> **Task statement**
Once the pictures are removed, output the remaining entries exactly as given.

[Records from a collection]

-- -- --

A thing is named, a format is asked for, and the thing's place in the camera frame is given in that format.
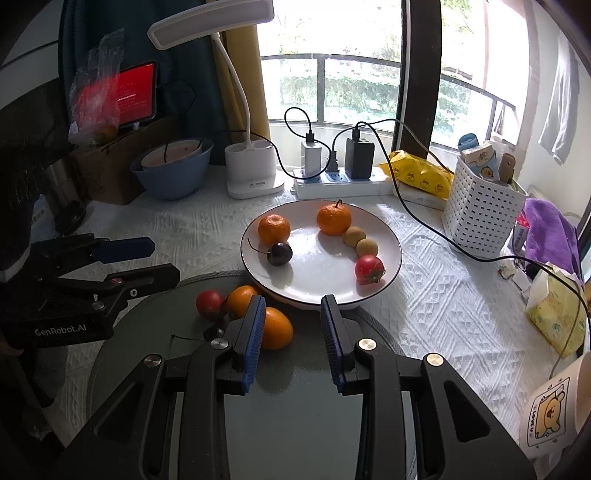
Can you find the white charger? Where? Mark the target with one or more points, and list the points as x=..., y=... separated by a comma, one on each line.
x=311, y=159

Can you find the printed tissue pack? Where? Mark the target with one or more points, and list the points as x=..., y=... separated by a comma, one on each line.
x=480, y=159

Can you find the black balcony railing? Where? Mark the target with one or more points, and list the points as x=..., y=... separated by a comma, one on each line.
x=323, y=58

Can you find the purple cloth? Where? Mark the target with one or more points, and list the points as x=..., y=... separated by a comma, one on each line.
x=551, y=235

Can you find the black charger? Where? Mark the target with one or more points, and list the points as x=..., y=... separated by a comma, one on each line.
x=360, y=159

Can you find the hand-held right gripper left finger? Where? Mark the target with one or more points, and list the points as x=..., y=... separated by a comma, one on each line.
x=254, y=341

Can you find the dark cherry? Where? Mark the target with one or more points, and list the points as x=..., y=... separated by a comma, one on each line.
x=214, y=330
x=280, y=254

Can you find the yellow snack packet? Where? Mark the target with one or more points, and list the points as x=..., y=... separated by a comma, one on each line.
x=418, y=173

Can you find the dark teal curtain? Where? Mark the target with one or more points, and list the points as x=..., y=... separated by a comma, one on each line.
x=184, y=69

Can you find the white desk lamp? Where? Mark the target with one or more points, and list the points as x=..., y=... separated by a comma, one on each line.
x=251, y=170

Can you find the round grey placemat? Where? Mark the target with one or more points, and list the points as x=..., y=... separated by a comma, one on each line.
x=295, y=438

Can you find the clear plastic bag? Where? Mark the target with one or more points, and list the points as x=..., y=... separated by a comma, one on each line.
x=92, y=92

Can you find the yellow tissue pack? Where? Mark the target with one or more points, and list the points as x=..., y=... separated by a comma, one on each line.
x=551, y=318

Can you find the black window frame post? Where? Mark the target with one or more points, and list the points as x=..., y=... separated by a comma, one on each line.
x=418, y=69

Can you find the yellow curtain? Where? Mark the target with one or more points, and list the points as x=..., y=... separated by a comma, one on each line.
x=235, y=92

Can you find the white plate with dark rim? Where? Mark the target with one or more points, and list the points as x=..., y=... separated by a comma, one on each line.
x=318, y=272

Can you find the pale pink bowl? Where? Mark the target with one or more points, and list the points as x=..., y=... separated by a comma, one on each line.
x=171, y=154

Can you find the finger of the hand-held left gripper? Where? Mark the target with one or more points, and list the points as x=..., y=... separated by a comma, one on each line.
x=138, y=279
x=127, y=249

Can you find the white perforated basket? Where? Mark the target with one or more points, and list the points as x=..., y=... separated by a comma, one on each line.
x=480, y=217

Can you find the white power strip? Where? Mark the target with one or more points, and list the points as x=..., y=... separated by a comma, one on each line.
x=341, y=187

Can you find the blue bowl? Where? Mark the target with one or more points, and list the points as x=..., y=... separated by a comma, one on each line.
x=173, y=182

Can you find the white cartoon mug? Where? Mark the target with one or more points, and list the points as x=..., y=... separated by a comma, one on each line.
x=549, y=410

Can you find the red cherry tomato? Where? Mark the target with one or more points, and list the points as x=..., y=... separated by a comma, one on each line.
x=369, y=269
x=210, y=303

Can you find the blue and white box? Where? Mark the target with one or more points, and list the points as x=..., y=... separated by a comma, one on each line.
x=44, y=214

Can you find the small pink bottle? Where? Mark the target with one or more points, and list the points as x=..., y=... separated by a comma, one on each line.
x=519, y=233

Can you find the tablet with red screen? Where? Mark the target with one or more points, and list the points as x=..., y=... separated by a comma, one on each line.
x=137, y=92

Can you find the brown longan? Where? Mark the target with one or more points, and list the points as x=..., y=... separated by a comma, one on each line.
x=353, y=236
x=367, y=247

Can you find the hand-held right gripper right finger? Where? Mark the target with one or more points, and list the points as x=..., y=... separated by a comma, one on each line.
x=330, y=341

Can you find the grey hanging garment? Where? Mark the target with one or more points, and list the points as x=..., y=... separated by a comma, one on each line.
x=561, y=101

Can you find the brown cardboard box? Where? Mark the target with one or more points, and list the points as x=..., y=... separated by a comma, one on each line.
x=106, y=173

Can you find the mandarin with stem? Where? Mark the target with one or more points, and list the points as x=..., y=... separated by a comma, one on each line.
x=333, y=220

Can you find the small smooth orange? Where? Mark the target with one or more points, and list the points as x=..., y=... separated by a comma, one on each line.
x=277, y=328
x=241, y=301

-- -- --

> **Response area**
A thing is named, a format is asked for, and the thing's place in the camera frame is given in that format.
Can you find the white charger? Where? Mark the target with one or more points, and list the points as x=..., y=... separated by a comma, one on each line.
x=311, y=159

Can you find the printed tissue pack? Where? Mark the target with one or more points, and list the points as x=..., y=... separated by a comma, one on each line.
x=480, y=159

Can you find the black balcony railing? Where? Mark the target with one or more points, and list the points as x=..., y=... separated by a comma, one on each line.
x=323, y=58

Can you find the purple cloth? Where? Mark the target with one or more points, and list the points as x=..., y=... separated by a comma, one on each line.
x=551, y=235

Can you find the black charger? Where? Mark the target with one or more points, and list the points as x=..., y=... separated by a comma, one on each line.
x=360, y=159

Can you find the hand-held right gripper left finger? Where? Mark the target with one or more points, and list the points as x=..., y=... separated by a comma, one on each line.
x=254, y=341

Can you find the dark cherry? Where? Mark the target with one or more points, and list the points as x=..., y=... separated by a comma, one on each line.
x=214, y=330
x=280, y=254

Can you find the yellow snack packet? Where? Mark the target with one or more points, and list the points as x=..., y=... separated by a comma, one on each line.
x=418, y=173

Can you find the dark teal curtain? Where? Mark the target with one or more points, and list the points as x=..., y=... separated by a comma, one on each line.
x=184, y=69

Can you find the white desk lamp? Where? Mark the target with one or more points, and list the points as x=..., y=... separated by a comma, one on each line.
x=251, y=170

Can you find the round grey placemat? Where? Mark the target with one or more points, and list the points as x=..., y=... separated by a comma, one on each line.
x=295, y=438

Can you find the clear plastic bag? Where? Mark the target with one or more points, and list the points as x=..., y=... separated by a comma, one on each line.
x=92, y=92

Can you find the yellow tissue pack? Where? Mark the target with one or more points, and list the points as x=..., y=... separated by a comma, one on each line.
x=551, y=318

Can you find the black window frame post? Where? Mark the target with one or more points, and list the points as x=..., y=... separated by a comma, one on each line.
x=418, y=69

Can you find the yellow curtain? Where? Mark the target with one or more points, and list the points as x=..., y=... separated by a comma, one on each line.
x=235, y=92

Can you find the white plate with dark rim? Where? Mark the target with one or more points, and list the points as x=..., y=... separated by a comma, one on each line.
x=318, y=272

Can you find the pale pink bowl? Where? Mark the target with one or more points, and list the points as x=..., y=... separated by a comma, one on each line.
x=171, y=154

Can you find the finger of the hand-held left gripper? Where? Mark the target with one or more points, and list the points as x=..., y=... separated by a comma, one on each line.
x=138, y=279
x=127, y=249

Can you find the white perforated basket? Where? Mark the target with one or more points, and list the points as x=..., y=... separated by a comma, one on each line.
x=480, y=217

Can you find the white power strip? Where? Mark the target with one or more points, and list the points as x=..., y=... separated by a comma, one on each line.
x=341, y=187

Can you find the blue bowl? Where? Mark the target with one or more points, and list the points as x=..., y=... separated by a comma, one on each line.
x=173, y=182

Can you find the white cartoon mug? Where? Mark the target with one or more points, and list the points as x=..., y=... separated by a comma, one on each line.
x=549, y=410

Can you find the red cherry tomato? Where? Mark the target with one or more points, and list the points as x=..., y=... separated by a comma, one on each line.
x=369, y=269
x=210, y=303

Can you find the blue and white box? Where? Mark the target with one or more points, and list the points as x=..., y=... separated by a comma, one on each line.
x=44, y=214

Can you find the small pink bottle? Where? Mark the target with one or more points, and list the points as x=..., y=... separated by a comma, one on each line.
x=519, y=233

Can you find the tablet with red screen? Where? Mark the target with one or more points, and list the points as x=..., y=... separated by a comma, one on each line.
x=137, y=92

Can you find the brown longan? Where? Mark the target with one or more points, and list the points as x=..., y=... separated by a comma, one on each line.
x=353, y=236
x=367, y=247

Can you find the hand-held right gripper right finger? Where? Mark the target with one or more points, and list the points as x=..., y=... separated by a comma, one on each line.
x=330, y=341

Can you find the grey hanging garment? Where? Mark the target with one or more points, and list the points as x=..., y=... separated by a comma, one on each line.
x=561, y=101

Can you find the brown cardboard box? Where? Mark the target with one or more points, and list the points as x=..., y=... separated by a comma, one on each line.
x=106, y=173

Can you find the mandarin with stem? Where? Mark the target with one or more points, and list the points as x=..., y=... separated by a comma, one on each line.
x=333, y=220

Can you find the small smooth orange? Where? Mark the target with one or more points, and list the points as x=..., y=... separated by a comma, one on each line.
x=277, y=328
x=241, y=301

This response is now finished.